From the collapse of the USSR:

The USSR dissolved in 1991 under pressure from a new alliance of Russia, Belarus, and Ukraine, joined by most of the other Soviet republics. Quickly, well-connected businessmen in those former republics began to amass wealth and power. At the same time, the fall of the Soviet Union prompted lawmakers in the U.S. to champion the free enterprise they were convinced had sunk the Soviets. They deregulated the U.S. financial industries just as rising oligarchs in Eastern Europe were eager to launder illicit money.
In 1999, Poland, Hungary, and the Czech Republic, all former satellites of the USSR, joined NATO over the protests of Russia, which was falling under the control of oligarchs who opposed western democracy. More countries near Russia joined NATO in the 2000s.
Russia set out to keep control of Ukraine. In 2004, it appeared to have installed a Russian-backed politician, Viktor Yanukovych, as president of Ukraine, but Yanukovych was rumored to have ties to organized crime, and the election was so full of fraud—including the poisoning of a key rival who wanted to break ties with Russia and align Ukraine with Europe—that the government voided the election and called for a do-over.
In 2004, Yanukovych began to work with U.S. political consultant Paul Manafort, who was known for managing unsavory characters, and in 2010, Yanukovych finally won the presidency on a platform of rejecting NATO. Immediately, Yanukovych turned Ukraine toward Russia. But in 2014, after months of popular protests, Ukrainians ousted Yanukovych from power in what is known as the Revolution of Dignity. He fled to Russia.

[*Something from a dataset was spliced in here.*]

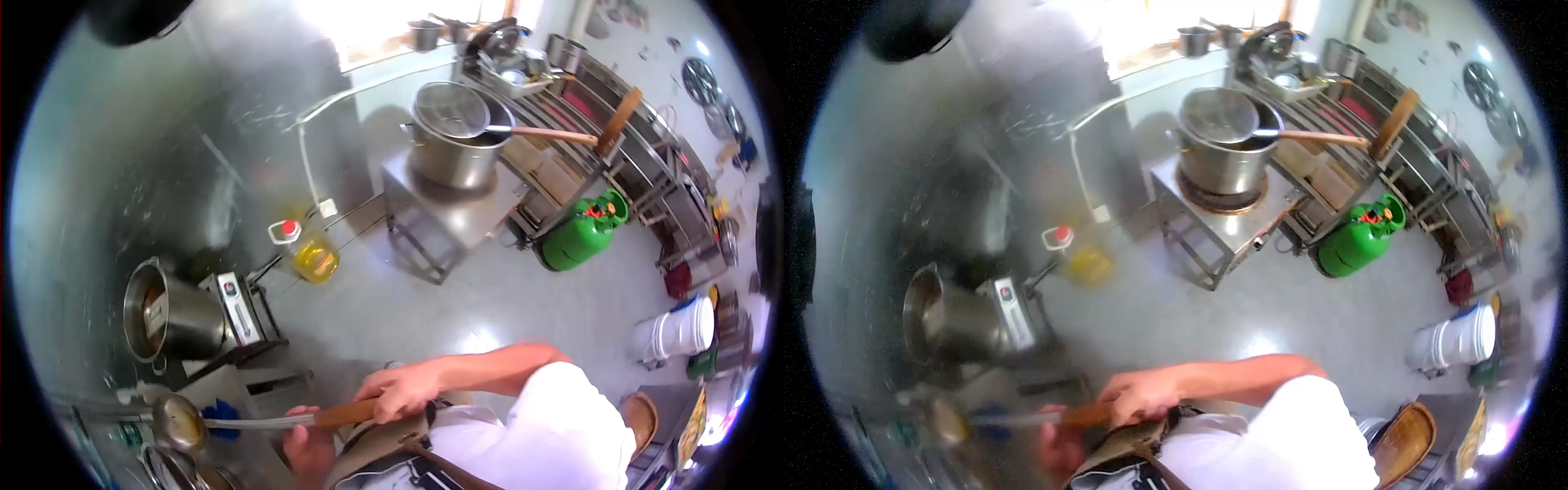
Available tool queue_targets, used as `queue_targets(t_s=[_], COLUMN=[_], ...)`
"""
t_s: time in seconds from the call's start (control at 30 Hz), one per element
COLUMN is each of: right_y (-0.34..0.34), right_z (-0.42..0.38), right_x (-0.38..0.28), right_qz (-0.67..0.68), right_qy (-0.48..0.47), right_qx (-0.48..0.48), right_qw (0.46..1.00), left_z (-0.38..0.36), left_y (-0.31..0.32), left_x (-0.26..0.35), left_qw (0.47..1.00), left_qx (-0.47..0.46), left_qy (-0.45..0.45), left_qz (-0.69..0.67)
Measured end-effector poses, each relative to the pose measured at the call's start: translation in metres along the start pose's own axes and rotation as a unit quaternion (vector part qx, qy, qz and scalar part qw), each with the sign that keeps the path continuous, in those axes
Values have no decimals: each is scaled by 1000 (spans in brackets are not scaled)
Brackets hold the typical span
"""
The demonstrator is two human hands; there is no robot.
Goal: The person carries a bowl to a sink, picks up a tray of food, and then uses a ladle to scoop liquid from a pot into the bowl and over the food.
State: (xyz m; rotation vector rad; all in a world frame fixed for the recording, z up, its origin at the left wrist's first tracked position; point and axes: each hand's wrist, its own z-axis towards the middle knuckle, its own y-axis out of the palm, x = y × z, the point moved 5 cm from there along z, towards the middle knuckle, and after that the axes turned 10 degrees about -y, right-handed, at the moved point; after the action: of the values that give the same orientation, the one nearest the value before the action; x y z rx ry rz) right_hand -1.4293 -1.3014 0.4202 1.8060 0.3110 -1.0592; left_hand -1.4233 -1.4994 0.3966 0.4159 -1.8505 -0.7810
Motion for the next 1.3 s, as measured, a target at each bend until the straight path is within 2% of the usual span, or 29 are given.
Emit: queue_targets(t_s=[0.1, 0.17, 0.27, 0.37, 0.47, 0.53, 0.6, 0.7, 0.73, 0.83, 0.87, 0.9, 0.93, 1.0, 1.03, 1.07, 1.17, 1.23, 1.27, 1.3], right_y=[-26, -36, -45, -32, -23, -23, -18, 2, 10, 12, 12, 7, 0, -12, -9, -4, 21, 49, 70, 84], right_z=[-64, -111, -186, -272, -358, -420, -482, -561, -580, -618, -636, -650, -663, -692, -711, -736, -792, -831, -848, -864], right_x=[4, 15, 40, 38, 48, 80, 105, 123, 120, 132, 122, 121, 116, 111, 117, 132, 149, 176, 209, 223], right_qz=[-29, -13, -13, 21, 8, 18, 62, 77, 63, -61, -262, -214, -162, -32, -23, -16, -18, -83, -77, -73], right_qy=[1, -1, -36, -96, -139, -183, -239, -351, -421, -490, -401, -479, -553, -689, -696, -702, -696, -743, -716, -685], right_qx=[69, 190, 302, 410, 539, 616, 686, 764, 778, 841, 871, 847, 815, 723, 718, 712, 715, 664, 694, 722], right_qw=[997, 982, 952, 907, 831, 766, 684, 535, 462, 220, 107, 86, 65, 38, 19, 0, -61, 8, -24, -56], left_z=[43, 61, 91, 100, 98, 89, 75, 47, 38, 9, 0, -7, -13, -18, -14, -7, 41, 107, 156, 207], left_y=[26, 46, 88, 152, 208, 256, 310, 392, 419, 483, 496, 507, 521, 549, 561, 575, 673, 761, 820, 876], left_x=[-47, -83, -156, -231, -316, -370, -423, -487, -499, -531, -545, -558, -574, -602, -610, -614, -566, -543, -522, -514], left_qw=[979, 944, 875, 799, 728, 690, 668, 621, 604, 553, 536, 518, 514, 460, 425, 376, 93, -4, 15, 107], left_qx=[-76, -90, -149, -183, -201, -233, -236, -312, -318, -335, -330, -323, -347, -425, -460, -555, -813, -901, -872, -874], left_qy=[-190, -317, -460, -572, -655, -685, -704, -719, -730, -759, -771, -783, -769, -724, -694, -583, -390, -279, -269, -194], left_qz=[-13, -1, -4, -28, 3, 16, 41, 28, 39, 76, 98, 120, 156, 290, 355, 458, 421, 333, 410, 432])
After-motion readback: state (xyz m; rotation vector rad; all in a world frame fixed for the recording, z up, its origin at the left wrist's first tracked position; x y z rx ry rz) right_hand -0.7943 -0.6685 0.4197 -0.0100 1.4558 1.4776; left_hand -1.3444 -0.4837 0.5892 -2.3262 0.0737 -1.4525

Shortly after Yanukovych’s ouster, Russia invaded Ukraine’s Crimea and annexed it, prompting the United States and the European Union to impose economic sanctions on Russia itself and also on specific Russian businesses and oligarchs, prohibiting them from doing business in U.S. territories. Since Russians had been using U.S. financial instruments to manage their illicit money, these sanctions froze the assets of key Russian oligarchs.